One more thing i wanted to ask you is that the reason behind we taking tax benefit of interest and not the interest itself(as this will also be a financing element) is that while calculating the base case NPV we have already accounted for the normal interest in the discount rate? Is this logic right?
Thank you for the quick reply.
November 11, 2021 at 7:37 am #640406APV is using Modigliani and Millers theory.
If there was not tax then the WACC would be the same whatever the level of gearing and so we would be equal to the cost of equity if there was no gearing at all. The base case NPV is the NPV discounting at the unguarded cost of equity.
When there is tax then there is the additional benefit of the tax shield when there is gearing i.e. the tax saved on the interest payments. For that reason (and only that reason) M&M state that a company should be as highly geared as possible.
So we take the base case NPV (i.e. as though no gearing) and then add on the PV of the tax benefit of the interest payments in order to get the adjusted present value.
Have you watched my free lectures on this?
November 11, 2021 at 9:04 am #640411I did watch your video lectures and i got the M&M theory.
I have read somewhere that the reason behind us not taking the interest is because it is accounted in the discounting rate. So subtracting the interest will be wrong. And i get that point.
When we use APV, just like the NPV we don’t subtract the interest itself but the interest saved in the process. So i am thinking like where does the interest is accounted for. Is it the discounting used while calculating the base case NPV or is it accounted in the discounting of financial impact or a combination of both.
I thought that when we use the base case NPV, we use the ungeared cost of Equity as there is no gearing impact. But as we are also adding the risk free rate of return in the CAPM model then we might be also accounting for the risk free interest rate in it. So in the base case NPV when we use the ungeared cost of equity we might be also taking into the risk free rate of return.

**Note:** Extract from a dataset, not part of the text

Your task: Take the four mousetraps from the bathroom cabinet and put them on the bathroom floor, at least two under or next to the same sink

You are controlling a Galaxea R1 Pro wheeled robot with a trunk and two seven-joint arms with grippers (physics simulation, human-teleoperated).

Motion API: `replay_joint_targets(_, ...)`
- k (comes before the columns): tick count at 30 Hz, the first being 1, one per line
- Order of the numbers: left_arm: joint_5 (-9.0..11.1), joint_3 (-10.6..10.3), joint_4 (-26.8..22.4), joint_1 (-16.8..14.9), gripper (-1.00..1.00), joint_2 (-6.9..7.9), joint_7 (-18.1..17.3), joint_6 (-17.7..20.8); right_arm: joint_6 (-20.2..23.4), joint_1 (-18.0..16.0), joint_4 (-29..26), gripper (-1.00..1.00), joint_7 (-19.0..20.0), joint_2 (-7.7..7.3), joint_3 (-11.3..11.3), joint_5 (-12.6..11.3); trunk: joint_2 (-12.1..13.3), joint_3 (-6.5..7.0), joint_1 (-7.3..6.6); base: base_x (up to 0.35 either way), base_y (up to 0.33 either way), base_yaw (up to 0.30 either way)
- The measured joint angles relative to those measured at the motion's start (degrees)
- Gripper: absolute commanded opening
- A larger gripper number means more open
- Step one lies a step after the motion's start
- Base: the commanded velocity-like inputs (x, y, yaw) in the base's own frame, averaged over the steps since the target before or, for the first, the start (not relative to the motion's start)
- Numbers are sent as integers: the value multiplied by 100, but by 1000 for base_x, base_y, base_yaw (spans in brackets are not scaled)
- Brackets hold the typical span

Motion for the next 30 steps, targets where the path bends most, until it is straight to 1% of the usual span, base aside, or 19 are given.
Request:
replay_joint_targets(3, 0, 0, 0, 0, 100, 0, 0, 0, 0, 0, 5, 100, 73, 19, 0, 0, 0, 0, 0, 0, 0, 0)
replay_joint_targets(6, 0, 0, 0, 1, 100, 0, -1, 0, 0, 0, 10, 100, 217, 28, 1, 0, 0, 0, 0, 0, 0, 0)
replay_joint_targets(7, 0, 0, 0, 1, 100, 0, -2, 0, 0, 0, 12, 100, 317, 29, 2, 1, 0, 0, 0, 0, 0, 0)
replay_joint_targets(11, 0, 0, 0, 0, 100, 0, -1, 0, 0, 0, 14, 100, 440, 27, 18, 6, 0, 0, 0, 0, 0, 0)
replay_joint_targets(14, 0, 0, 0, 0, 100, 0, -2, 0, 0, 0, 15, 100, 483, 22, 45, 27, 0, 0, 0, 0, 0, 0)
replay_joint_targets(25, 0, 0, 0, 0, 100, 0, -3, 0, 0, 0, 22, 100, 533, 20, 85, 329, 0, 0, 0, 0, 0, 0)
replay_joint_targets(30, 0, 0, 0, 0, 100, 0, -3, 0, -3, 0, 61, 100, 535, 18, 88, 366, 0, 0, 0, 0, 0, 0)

That’s how my thought process goes
I just want to get clarity that in which discounting rate the interest is accounted for.
November 11, 2021 at 3:51 pm #640430When we are discount at the WACC then we are accounting for the interest in the discount rate.
With APV we are discounting at the cost of equity if the company were all equity financed, and therefore there is no interest to be concerned with in the calculation of the base case NPV. The only affect of there being gearing in the company is that the company saves tax on the interest and that saving is added to the base car NPV.
Using CAPM to get the cost of equity if the company is all equity financed is accounting for the purchases business risk of the company. The fact that we add the risk free rate in the calculation of the cost of equity is nothing to do with accounting for interest, it is simply that the more the business risk in the company then the higher the required return will be above the risk free rate.